The implementation contains modifications to correctly model the changes to the memory model in C++20 regarding the weakening of release sequences: http://www.open-std.org/jtc1/sc22/wg21/docs/papers/2018/p0982r1.html. Relaxed stores now unconditionally block all currently active release sequences and so per-thread tracking of release sequences is not needed.
The implementation also models races with memory allocation and deallocation via treating allocation and deallocation as a type of write internally for detecting data-races.
Weak memory orders are explored but not all weak behaviours are exhibited, so it can still miss data-races but should not report false-positives
Data-race definition from(https://en.cppreference.com/w/cpp/language/memory_model#Threads_and_data_races): a data race occurs between two memory accesses if they are on different threads, at least one operation is non-atomic, at least one operation is a write and neither access happens-before the other. Read the link for full definition.
This re-uses vector indexes for threads that are known to be unable to report data-races, this is valid
because it only re-uses vector indexes once all currently-active (not-terminated) threads have an internal
vector clock that happens-after the join operation of the candidate thread. Threads that have not been joined
on are not considered. Since the thread’s vector clock will only increase and a data-race implies that
there is some index x where clock[x] > thread_clock, when this is true clock[candidate-idx] > thread_clock
can never hold and hence a data-race can never be reported in that vector index again.
This means that the thread-index can be safely re-used, starting on the next timestamp for the newly created
thread.
The timestamps used in the data-race detector assign each sequence of non-atomic operations followed by a single atomic or concurrent operation a single timestamp. Write, Read, Write, ThreadJoin will be represented by a single timestamp value on a thread. This is because extra increment operations between the operations in the sequence are not required for accurate reporting of data-race values.
As per the paper a threads timestamp is only incremented after a release operation is performed so some atomic operations that only perform acquires do not increment the timestamp.
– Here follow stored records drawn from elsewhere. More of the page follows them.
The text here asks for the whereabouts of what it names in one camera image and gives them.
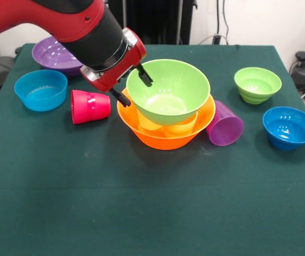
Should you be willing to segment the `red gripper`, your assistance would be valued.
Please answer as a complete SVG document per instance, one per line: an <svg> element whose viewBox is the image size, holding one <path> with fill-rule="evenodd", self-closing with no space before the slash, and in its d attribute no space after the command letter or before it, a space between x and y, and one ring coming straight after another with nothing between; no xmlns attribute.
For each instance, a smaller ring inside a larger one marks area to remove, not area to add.
<svg viewBox="0 0 305 256"><path fill-rule="evenodd" d="M107 71L92 71L89 82L102 92L109 91L120 104L124 107L129 107L131 101L122 92L117 91L113 87L116 86L121 78L124 78L129 70L135 67L138 70L139 78L147 87L152 86L153 79L140 63L147 55L146 48L141 39L128 27L123 29L123 35L124 39L128 42L128 50L123 58L118 64L115 64L114 67Z"/></svg>

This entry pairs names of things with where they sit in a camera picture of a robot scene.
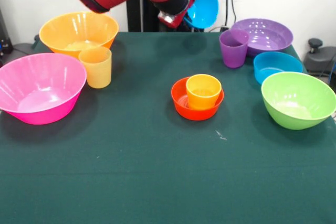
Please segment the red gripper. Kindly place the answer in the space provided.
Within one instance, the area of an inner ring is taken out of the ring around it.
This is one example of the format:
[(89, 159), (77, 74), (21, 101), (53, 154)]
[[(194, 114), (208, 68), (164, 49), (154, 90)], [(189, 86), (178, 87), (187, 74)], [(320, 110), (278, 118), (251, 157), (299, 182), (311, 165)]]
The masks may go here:
[(189, 15), (186, 15), (187, 11), (192, 7), (194, 2), (195, 0), (187, 0), (187, 5), (179, 14), (176, 15), (160, 11), (158, 14), (158, 19), (160, 20), (160, 22), (170, 28), (177, 28), (183, 20), (188, 26), (194, 26), (194, 20), (190, 18)]

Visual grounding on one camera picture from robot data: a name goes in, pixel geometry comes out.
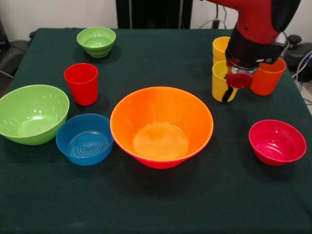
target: pink bowl
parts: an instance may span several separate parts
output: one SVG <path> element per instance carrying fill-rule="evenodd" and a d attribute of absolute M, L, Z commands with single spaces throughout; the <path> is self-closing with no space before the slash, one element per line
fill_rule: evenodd
<path fill-rule="evenodd" d="M 256 156 L 270 166 L 281 166 L 299 160 L 307 145 L 302 134 L 282 121 L 267 119 L 249 130 L 249 141 Z"/>

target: blue bowl
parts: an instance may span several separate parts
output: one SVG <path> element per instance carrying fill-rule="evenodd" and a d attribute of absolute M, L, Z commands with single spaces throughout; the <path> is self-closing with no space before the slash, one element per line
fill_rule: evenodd
<path fill-rule="evenodd" d="M 59 150 L 74 164 L 94 165 L 111 152 L 113 136 L 108 118 L 83 114 L 66 121 L 56 137 Z"/>

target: red cup
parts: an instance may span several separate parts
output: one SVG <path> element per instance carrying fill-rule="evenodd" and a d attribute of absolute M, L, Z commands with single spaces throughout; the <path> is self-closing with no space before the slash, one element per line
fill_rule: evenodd
<path fill-rule="evenodd" d="M 98 70 L 88 63 L 77 63 L 66 69 L 64 78 L 75 102 L 88 106 L 98 99 Z"/>

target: cable
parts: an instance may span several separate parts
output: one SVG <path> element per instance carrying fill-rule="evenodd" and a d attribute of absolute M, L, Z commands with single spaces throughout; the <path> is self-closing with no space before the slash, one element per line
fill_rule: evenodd
<path fill-rule="evenodd" d="M 210 21 L 207 21 L 207 22 L 204 23 L 202 26 L 200 26 L 199 29 L 201 29 L 201 28 L 202 28 L 203 26 L 205 26 L 207 23 L 210 23 L 210 22 L 212 22 L 212 21 L 214 21 L 214 20 L 218 20 L 218 21 L 222 22 L 222 23 L 224 24 L 224 28 L 226 29 L 225 22 L 224 22 L 223 20 L 221 20 L 221 19 L 212 19 L 212 20 L 210 20 Z"/>
<path fill-rule="evenodd" d="M 2 70 L 0 70 L 0 73 L 2 73 L 2 74 L 4 74 L 4 75 L 6 75 L 7 77 L 9 77 L 9 78 L 11 78 L 11 79 L 13 79 L 14 77 L 13 76 L 11 76 L 10 74 L 8 74 L 8 73 L 6 73 L 6 72 L 4 72 L 4 71 L 2 71 Z"/>
<path fill-rule="evenodd" d="M 224 10 L 224 22 L 226 22 L 226 17 L 227 17 L 227 15 L 228 15 L 228 12 L 226 11 L 226 9 L 225 9 L 225 6 L 223 6 L 223 10 Z"/>
<path fill-rule="evenodd" d="M 19 47 L 17 47 L 17 46 L 14 46 L 14 45 L 10 45 L 10 46 L 13 47 L 13 48 L 15 48 L 15 49 L 21 50 L 21 51 L 23 51 L 24 53 L 27 53 L 26 50 L 23 50 L 23 49 L 21 49 L 21 48 L 19 48 Z"/>
<path fill-rule="evenodd" d="M 306 98 L 303 98 L 305 101 L 309 102 L 312 105 L 312 101 Z"/>
<path fill-rule="evenodd" d="M 299 65 L 298 65 L 297 72 L 292 76 L 293 78 L 296 77 L 296 80 L 297 80 L 297 81 L 298 81 L 298 75 L 299 75 L 299 73 L 302 72 L 303 69 L 305 69 L 305 67 L 307 66 L 308 62 L 307 62 L 302 68 L 300 68 L 300 67 L 301 67 L 302 63 L 306 60 L 306 58 L 309 57 L 309 56 L 310 56 L 310 58 L 309 58 L 308 62 L 309 62 L 310 59 L 312 58 L 312 50 L 310 50 L 310 51 L 302 58 L 301 62 L 300 62 Z"/>
<path fill-rule="evenodd" d="M 311 57 L 312 57 L 312 54 L 310 55 L 310 57 L 307 57 L 307 58 L 305 59 L 305 61 L 304 61 L 304 67 L 309 63 L 309 60 L 311 59 Z M 305 70 L 302 71 L 302 74 L 301 74 L 301 76 L 300 76 L 300 84 L 299 84 L 299 86 L 298 86 L 298 89 L 299 89 L 300 92 L 302 91 L 302 87 L 303 87 L 304 71 L 305 71 Z"/>
<path fill-rule="evenodd" d="M 216 16 L 215 18 L 219 18 L 219 4 L 216 4 Z"/>

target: yellow cup
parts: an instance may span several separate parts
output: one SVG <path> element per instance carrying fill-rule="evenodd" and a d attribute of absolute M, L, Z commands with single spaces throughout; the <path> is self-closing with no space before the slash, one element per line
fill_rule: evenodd
<path fill-rule="evenodd" d="M 230 37 L 220 37 L 216 38 L 213 42 L 213 54 L 214 54 L 214 64 L 216 62 L 224 61 L 225 50 L 228 47 Z"/>
<path fill-rule="evenodd" d="M 225 95 L 226 91 L 228 90 L 228 84 L 224 79 L 228 72 L 228 67 L 226 65 L 226 61 L 217 62 L 213 66 L 213 88 L 212 93 L 214 99 L 217 101 L 222 102 L 222 98 Z M 233 92 L 228 99 L 228 102 L 232 101 L 237 93 L 237 89 L 233 89 Z"/>

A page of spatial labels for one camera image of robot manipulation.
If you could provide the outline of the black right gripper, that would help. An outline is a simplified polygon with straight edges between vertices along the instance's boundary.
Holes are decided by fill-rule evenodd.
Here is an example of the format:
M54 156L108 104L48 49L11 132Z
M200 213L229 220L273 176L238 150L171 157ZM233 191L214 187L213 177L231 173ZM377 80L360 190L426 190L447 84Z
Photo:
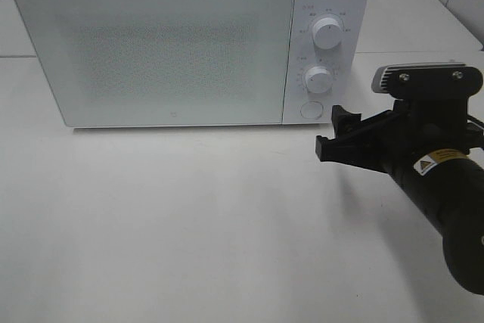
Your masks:
M476 182L466 104L395 104L367 119L337 105L332 117L334 138L315 142L321 162L385 172L398 183Z

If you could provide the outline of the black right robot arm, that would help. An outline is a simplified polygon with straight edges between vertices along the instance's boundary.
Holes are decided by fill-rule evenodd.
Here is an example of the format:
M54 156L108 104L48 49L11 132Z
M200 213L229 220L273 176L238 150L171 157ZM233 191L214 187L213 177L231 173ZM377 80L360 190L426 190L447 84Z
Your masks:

Due to shared code some atomic operations may increment the timestamp when not necessary but this has no effect on the data-race detection code.
Structs§
- Externally stored memory cell clocks explicitly to reduce memory usage for the common case where no atomic operations exists on the memory cell.
- Error returned by finding a data race should be elaborated upon.
- Global data-race detection state, contains the currently executing thread as well as the vector-clocks associated with each of the threads.
- Memory Cell vector clock metadata for data-race detection.
- The current set of vector clocks describing the state of a thread, contains the happens-before clock and additional metadata to model atomic fence operations.
- Extra metadata associated with a thread.
- Vector clock metadata for a logical memory allocation.
Enums§
- Valid atomic fence orderings, subset of atomic::Ordering.
- Valid atomic read orderings, subset of atomic::Ordering.
- Valid atomic read-write orderings, alias of atomic::Ordering (not non-exhaustive).
- Valid atomic write orderings, subset of atomic::Ordering.
- Type of a non-atomic read operation.
- Type of a non-atomic write operation: allocating memory, non-atomic writes, and deallocating memory are all treated as writes for the purpose of the data-race detector.